Dimanche, Muqra a enfin eu le temps de rechercher son frère, mais travaillant seul, il n’a trouvé aucune trace de lui.
« J’espérais trouver quelque chose qui prouve que Sharif était là, un vêtement, n’importe quelle trace. Nous avons vraiment besoin d’engins lourds pour fouiller sous les décombres, mais ces machines ne sont pas disponibles », a-t-il déclaré.
Pour de nombreuses familles, la douleur de ne pas savoir où, quand et comment leurs proches sont morts est immense. Elles ont passé des mois loin de chez elles, dans l’attente, dans l’incertitude d’avoir la chance de retrouver ne serait-ce qu’un fragment de ceux qu’elles ont perdus, quelque chose à quoi dire adieu.
Offrir cette chance aux familles est ce qui motive les secouristes de Gaza, qui travaillent sans relâche sous un soleil de plomb tandis que les familles anxieuses attendent à leurs côtés.
« Les familles considèrent que récupérer les corps de leurs martyrs est une façon de les honorer et de préserver leur âme, et cela les rassure de savoir que leurs proches sont vraiment devenus des martyrs et ne sont plus en vie », a déclaré Fadi al-Salibi, 35 ans, employé de la défense civile.
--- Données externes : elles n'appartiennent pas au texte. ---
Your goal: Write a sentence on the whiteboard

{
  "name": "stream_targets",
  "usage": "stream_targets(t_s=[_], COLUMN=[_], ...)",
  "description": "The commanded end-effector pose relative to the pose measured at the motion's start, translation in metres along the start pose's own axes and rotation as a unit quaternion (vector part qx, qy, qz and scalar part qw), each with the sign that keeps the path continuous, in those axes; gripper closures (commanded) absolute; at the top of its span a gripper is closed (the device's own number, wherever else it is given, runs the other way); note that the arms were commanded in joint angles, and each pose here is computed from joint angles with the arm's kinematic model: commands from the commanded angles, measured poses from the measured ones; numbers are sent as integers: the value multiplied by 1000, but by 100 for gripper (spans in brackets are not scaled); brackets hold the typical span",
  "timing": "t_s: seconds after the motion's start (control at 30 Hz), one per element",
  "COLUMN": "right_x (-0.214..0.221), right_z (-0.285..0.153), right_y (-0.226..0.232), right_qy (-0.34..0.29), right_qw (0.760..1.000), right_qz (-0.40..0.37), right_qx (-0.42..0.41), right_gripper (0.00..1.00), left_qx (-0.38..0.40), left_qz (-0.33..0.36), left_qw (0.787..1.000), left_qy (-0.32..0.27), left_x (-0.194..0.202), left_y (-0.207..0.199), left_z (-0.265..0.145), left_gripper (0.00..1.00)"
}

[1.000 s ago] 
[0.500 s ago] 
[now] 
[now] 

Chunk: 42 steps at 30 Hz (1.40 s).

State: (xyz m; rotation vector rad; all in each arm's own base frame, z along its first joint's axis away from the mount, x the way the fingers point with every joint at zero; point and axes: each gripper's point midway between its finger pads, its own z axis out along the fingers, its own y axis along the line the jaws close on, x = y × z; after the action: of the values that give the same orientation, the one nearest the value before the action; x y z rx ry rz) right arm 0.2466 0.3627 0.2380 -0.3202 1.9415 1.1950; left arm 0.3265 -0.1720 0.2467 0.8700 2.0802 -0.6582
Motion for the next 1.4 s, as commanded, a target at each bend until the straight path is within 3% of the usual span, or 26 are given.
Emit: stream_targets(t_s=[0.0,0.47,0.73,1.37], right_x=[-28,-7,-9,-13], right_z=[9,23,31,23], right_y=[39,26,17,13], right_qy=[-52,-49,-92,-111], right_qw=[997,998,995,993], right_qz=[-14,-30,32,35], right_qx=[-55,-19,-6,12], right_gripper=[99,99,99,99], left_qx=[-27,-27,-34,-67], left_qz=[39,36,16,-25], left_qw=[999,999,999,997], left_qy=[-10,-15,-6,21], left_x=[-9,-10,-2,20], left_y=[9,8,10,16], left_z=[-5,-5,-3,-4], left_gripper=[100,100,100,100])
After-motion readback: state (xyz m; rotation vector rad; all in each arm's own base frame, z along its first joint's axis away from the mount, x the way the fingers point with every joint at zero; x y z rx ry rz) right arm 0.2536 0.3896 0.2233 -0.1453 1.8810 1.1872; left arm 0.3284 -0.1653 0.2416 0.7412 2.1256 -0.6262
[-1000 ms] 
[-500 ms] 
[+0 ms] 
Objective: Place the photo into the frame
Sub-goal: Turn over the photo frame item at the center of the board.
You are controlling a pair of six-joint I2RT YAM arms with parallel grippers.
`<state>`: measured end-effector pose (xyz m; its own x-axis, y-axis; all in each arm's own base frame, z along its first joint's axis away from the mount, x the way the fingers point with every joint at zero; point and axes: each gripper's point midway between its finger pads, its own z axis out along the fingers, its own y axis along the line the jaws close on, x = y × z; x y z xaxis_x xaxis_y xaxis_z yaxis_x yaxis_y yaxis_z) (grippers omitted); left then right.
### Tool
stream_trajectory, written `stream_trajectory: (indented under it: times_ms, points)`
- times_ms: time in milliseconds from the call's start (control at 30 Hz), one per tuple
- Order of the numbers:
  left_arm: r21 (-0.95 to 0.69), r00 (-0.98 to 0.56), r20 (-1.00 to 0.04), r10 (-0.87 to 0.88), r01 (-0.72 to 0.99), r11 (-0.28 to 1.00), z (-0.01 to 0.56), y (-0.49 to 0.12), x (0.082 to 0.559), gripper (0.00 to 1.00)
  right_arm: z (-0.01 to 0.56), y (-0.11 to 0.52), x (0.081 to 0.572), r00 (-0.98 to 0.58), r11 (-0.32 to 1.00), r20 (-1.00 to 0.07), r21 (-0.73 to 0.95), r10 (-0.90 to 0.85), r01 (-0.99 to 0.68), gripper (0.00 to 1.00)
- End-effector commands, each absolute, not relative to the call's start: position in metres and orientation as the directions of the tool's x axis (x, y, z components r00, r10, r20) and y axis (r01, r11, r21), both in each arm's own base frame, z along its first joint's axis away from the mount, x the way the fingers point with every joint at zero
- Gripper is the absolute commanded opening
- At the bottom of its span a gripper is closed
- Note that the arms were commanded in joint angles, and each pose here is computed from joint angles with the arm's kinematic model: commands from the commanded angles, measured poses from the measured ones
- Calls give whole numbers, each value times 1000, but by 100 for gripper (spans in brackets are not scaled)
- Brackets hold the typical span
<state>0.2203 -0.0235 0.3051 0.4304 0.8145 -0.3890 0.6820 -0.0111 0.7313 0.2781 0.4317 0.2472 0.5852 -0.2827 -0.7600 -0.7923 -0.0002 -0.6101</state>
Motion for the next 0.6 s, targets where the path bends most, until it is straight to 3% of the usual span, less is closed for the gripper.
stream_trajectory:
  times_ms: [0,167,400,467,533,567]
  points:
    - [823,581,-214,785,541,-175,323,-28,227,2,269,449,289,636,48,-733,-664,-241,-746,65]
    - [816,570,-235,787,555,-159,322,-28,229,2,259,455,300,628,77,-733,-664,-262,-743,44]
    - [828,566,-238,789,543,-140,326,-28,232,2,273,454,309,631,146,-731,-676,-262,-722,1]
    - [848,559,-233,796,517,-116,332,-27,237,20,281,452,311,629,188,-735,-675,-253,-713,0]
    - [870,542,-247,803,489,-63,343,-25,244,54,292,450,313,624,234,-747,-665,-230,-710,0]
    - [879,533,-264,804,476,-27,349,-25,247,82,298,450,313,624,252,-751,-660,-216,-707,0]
Muqra espère que les jours à venir lui apporteront des informations sur le sort de son frère. Les cimetières de son quartier ayant été détruits, il prévoit d’enterrer Sharif dans le jardin de sa maison.
« J’ai le cœur brisé parce que mon frère n’a pas encore été enterré. Même un seul os nous permettrait de l’enterrer et de ressentir un certain soulagement », a-t-il déclaré.